A “Sondagem Especial Indústria e Energia 2026” ainda mostra que 30% das empresas consideram a migração para o mercado livre como a principal estratégia para reduzir o custo da conta de luz. Os dados revelam ainda que, em meio a um cenário de pressões nos preços no setor elétrico impulsionado pela alta demanda global e por conflitos geopolíticos, o interesse das empresas pelo mercado livre de energia aumentou.
Apesar desse avanço, ainda há potencial para expansão desse mercado, segundo o estudo da CNI. Entre as empresas que permanecem no mercado cativo, que pagam as contas das distribuidoras, 37% demonstram interesse em migrar para o mercado livre. Os dados reforçam que a abertura gradual do setor tende a ampliar a competitividade das indústrias.

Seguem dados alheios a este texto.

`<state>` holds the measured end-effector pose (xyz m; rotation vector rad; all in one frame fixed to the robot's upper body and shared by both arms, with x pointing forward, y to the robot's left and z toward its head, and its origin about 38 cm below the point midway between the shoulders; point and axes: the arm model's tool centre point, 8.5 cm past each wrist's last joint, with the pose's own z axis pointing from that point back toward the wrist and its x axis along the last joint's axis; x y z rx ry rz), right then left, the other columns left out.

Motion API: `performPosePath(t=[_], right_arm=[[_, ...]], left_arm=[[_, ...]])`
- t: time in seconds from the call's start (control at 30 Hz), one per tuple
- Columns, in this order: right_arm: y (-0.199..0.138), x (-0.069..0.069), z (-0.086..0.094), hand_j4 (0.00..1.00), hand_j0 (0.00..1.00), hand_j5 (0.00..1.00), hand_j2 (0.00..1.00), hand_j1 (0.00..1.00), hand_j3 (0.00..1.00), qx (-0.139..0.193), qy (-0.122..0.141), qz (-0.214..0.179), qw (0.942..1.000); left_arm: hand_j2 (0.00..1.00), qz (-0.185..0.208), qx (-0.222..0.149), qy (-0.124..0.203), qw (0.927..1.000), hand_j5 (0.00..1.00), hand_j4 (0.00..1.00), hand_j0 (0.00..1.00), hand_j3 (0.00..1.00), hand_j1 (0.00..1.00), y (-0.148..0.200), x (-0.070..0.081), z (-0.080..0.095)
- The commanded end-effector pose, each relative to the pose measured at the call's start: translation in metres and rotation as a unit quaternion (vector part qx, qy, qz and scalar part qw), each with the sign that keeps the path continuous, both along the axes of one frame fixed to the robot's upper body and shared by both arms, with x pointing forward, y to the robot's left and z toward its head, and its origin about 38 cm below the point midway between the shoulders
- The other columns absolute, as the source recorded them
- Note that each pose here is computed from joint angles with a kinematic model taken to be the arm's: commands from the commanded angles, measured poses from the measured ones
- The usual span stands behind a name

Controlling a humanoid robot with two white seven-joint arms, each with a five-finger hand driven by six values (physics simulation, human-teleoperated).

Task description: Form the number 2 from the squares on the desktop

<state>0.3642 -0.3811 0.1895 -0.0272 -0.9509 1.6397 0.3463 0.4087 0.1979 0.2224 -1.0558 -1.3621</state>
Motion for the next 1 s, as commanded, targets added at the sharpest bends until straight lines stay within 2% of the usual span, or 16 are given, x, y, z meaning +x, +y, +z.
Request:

Os dados ainda apontam que 79% das indústrias utilizam a energia elétrica como principal insumo energético. O custo da energia é apontado pelos industriais como um dos principais desafios do setor.
“A pesquisa mostra a importância do custo da energia para a competitividade da indústria e que o caminho escolhido pelas empresas para diminuir as tarifas passa pela migração ao mercado livre”, afirmou o gerente de Energia da CNI, Roberto Wagner Pereira.